Aim of the exercise: In the records below, how many lines hold the word "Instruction"? Give only the number.

»»

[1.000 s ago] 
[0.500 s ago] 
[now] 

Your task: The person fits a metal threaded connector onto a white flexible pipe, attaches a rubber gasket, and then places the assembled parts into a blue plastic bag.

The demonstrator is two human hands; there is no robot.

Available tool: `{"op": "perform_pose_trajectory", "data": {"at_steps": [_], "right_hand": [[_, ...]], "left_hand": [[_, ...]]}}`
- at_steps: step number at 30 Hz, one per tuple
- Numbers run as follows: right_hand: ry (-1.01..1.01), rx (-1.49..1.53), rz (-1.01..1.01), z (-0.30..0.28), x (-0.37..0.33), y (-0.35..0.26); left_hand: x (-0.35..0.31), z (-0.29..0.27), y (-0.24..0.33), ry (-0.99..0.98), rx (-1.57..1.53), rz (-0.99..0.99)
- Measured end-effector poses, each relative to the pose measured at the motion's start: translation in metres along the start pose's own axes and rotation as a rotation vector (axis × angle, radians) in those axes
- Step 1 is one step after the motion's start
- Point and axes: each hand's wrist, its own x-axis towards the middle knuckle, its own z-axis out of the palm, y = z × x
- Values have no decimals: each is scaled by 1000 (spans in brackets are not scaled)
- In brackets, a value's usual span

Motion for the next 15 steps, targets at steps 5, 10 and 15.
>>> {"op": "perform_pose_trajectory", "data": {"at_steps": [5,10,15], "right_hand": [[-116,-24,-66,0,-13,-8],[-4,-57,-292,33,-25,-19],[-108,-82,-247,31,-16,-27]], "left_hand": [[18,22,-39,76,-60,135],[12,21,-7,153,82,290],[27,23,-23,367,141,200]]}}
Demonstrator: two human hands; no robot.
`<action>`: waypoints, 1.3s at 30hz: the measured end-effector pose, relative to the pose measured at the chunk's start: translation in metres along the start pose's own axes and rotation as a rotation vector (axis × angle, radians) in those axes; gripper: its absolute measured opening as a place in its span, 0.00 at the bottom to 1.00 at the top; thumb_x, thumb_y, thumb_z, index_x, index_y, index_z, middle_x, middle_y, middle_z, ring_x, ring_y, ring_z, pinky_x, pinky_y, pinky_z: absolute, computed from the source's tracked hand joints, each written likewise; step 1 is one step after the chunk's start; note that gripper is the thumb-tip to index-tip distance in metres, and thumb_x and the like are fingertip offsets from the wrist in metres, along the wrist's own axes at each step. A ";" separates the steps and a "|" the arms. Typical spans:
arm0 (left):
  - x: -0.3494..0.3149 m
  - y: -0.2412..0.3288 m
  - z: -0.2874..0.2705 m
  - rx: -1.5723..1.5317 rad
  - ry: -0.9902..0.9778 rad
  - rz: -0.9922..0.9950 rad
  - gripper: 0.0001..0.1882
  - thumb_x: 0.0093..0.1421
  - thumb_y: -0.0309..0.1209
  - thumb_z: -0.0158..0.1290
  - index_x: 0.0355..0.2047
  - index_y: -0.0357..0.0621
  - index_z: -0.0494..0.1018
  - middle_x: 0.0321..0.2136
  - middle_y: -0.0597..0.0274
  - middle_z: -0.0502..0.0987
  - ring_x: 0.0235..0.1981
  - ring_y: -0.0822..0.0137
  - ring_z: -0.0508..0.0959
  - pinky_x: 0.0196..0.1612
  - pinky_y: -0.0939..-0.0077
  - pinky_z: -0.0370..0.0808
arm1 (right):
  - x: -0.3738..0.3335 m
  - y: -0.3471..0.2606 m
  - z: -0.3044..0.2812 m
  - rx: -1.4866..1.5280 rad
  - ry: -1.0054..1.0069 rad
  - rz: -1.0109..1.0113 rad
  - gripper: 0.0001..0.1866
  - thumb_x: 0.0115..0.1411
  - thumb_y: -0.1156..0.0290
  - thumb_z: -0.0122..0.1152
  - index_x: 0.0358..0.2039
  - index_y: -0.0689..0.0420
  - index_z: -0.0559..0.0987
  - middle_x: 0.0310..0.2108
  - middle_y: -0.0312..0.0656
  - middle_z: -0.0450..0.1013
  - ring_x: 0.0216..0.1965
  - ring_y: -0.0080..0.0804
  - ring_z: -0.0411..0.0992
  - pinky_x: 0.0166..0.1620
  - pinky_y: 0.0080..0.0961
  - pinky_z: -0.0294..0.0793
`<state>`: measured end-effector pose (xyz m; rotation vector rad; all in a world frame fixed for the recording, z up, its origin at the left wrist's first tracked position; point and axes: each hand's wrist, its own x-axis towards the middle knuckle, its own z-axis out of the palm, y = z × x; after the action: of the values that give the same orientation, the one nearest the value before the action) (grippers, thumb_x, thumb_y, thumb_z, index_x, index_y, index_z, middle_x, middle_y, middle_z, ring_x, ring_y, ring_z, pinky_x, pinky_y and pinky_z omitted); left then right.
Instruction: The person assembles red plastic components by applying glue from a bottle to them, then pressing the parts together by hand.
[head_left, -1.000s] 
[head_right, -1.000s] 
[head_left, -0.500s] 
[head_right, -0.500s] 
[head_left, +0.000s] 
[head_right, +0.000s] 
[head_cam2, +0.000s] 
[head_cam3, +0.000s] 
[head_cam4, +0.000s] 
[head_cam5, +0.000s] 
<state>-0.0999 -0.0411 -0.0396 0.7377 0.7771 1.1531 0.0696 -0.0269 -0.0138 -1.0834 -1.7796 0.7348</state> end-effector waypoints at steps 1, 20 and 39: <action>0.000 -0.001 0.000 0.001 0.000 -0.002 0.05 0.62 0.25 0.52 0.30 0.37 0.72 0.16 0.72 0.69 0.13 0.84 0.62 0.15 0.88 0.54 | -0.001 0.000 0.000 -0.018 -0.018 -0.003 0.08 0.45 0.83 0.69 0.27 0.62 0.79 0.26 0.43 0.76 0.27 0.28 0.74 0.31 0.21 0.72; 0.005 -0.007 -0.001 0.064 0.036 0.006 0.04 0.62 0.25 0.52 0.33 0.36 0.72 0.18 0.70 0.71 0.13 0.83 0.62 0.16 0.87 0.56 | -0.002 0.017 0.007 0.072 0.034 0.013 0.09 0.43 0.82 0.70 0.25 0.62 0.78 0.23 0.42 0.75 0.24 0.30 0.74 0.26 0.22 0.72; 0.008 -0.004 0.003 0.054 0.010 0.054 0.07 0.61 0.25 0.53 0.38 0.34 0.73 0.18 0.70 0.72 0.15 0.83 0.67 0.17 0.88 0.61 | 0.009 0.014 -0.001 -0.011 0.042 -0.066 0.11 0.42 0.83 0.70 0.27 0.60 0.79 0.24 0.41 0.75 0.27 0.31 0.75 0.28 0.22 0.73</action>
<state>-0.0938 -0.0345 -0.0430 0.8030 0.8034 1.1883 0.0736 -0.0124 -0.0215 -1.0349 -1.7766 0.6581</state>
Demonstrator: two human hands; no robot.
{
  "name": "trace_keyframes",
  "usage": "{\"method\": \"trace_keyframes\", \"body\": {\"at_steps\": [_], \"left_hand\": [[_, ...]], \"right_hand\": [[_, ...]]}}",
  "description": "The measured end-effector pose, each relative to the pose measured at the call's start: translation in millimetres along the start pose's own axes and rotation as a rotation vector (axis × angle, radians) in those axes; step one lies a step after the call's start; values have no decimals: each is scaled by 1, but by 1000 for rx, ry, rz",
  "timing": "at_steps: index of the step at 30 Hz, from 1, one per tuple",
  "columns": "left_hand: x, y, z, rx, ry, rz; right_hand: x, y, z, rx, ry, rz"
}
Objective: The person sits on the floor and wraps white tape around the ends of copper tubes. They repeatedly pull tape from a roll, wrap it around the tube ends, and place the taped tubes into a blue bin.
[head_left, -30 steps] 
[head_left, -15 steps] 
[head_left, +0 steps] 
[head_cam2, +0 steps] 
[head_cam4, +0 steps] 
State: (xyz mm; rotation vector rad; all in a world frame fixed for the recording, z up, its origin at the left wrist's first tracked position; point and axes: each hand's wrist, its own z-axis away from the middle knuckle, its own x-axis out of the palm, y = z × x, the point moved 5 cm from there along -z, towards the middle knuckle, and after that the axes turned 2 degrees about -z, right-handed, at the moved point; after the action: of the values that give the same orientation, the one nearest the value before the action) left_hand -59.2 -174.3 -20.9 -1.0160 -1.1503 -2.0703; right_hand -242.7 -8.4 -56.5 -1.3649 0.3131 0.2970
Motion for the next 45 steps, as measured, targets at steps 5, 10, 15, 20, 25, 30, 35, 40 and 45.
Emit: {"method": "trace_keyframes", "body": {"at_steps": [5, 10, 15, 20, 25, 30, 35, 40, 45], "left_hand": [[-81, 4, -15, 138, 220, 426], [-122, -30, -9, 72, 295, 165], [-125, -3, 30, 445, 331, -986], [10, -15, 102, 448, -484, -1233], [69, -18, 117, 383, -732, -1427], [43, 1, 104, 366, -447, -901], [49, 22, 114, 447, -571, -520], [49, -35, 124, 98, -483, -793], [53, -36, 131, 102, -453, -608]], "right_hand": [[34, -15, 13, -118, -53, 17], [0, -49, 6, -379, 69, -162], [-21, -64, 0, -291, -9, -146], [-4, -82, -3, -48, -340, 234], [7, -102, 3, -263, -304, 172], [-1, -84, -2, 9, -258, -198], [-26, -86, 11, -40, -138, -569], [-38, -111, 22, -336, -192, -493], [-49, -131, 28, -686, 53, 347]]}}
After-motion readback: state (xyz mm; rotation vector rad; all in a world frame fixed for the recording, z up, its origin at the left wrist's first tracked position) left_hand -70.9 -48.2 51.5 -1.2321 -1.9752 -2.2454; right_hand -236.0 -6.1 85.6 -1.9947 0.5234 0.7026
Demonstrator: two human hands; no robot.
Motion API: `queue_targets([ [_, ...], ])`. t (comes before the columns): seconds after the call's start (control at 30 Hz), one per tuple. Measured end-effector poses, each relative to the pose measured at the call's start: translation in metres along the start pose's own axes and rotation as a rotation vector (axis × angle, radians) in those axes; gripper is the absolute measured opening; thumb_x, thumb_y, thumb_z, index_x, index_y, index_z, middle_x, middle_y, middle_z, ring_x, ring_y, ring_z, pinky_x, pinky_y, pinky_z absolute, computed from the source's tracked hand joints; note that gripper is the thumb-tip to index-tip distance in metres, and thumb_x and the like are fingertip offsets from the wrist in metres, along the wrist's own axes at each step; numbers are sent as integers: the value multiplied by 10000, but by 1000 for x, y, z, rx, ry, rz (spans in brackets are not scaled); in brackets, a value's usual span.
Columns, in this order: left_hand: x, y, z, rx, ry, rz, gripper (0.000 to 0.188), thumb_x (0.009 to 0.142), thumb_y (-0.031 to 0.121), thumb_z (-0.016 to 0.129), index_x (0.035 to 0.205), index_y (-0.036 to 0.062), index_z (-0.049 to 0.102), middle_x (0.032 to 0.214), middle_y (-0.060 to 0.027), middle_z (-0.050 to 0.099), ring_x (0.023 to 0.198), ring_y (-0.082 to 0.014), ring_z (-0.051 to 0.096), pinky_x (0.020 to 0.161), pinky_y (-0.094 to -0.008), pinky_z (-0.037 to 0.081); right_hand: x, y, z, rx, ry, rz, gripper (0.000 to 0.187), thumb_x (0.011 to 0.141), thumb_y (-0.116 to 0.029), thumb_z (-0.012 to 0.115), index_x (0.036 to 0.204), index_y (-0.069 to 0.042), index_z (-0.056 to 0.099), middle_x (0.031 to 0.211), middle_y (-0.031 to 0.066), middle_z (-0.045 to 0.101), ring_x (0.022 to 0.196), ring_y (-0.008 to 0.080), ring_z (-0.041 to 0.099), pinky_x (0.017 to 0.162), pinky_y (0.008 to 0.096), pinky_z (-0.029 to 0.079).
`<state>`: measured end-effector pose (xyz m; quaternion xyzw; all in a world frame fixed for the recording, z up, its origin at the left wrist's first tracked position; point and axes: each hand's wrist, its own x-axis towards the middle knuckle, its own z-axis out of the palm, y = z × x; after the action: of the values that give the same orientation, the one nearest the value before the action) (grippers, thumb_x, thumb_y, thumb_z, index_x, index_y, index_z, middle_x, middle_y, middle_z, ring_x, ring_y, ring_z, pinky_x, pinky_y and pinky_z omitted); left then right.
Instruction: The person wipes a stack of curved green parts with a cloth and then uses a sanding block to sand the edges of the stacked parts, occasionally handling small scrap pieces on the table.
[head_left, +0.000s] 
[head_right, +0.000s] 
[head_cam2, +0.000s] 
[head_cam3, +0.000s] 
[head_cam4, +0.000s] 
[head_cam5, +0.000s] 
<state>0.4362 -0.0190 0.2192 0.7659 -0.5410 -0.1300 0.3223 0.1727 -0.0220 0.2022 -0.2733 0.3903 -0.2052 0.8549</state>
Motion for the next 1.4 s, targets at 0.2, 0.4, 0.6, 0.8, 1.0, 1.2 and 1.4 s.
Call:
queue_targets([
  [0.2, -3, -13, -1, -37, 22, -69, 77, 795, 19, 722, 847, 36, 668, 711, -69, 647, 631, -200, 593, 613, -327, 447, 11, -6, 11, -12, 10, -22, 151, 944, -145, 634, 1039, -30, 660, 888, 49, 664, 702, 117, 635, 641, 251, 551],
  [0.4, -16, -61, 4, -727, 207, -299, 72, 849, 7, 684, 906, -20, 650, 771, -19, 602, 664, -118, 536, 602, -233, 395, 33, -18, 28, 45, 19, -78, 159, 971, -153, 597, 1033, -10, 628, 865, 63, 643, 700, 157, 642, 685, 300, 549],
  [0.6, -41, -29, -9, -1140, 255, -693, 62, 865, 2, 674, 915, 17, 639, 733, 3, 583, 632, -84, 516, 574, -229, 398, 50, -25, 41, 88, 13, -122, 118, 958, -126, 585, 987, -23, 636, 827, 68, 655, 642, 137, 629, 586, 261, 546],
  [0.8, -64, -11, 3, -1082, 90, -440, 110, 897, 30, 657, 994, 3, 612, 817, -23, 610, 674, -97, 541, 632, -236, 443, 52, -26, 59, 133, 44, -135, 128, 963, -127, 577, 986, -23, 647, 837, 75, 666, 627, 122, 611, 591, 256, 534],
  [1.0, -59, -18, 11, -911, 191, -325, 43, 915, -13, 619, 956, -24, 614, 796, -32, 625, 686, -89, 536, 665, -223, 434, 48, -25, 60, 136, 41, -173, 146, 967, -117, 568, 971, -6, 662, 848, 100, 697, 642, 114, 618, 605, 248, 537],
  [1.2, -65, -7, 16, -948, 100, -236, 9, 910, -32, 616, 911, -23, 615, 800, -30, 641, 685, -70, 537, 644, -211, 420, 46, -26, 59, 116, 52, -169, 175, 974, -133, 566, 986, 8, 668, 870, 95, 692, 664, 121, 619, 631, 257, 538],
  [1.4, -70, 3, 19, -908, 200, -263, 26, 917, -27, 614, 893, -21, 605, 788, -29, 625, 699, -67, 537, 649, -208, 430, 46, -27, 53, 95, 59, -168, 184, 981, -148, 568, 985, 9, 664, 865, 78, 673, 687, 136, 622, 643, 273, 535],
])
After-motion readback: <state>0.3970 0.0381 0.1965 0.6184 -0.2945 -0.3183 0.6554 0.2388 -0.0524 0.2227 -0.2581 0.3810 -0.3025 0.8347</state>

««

Exercise solution: 2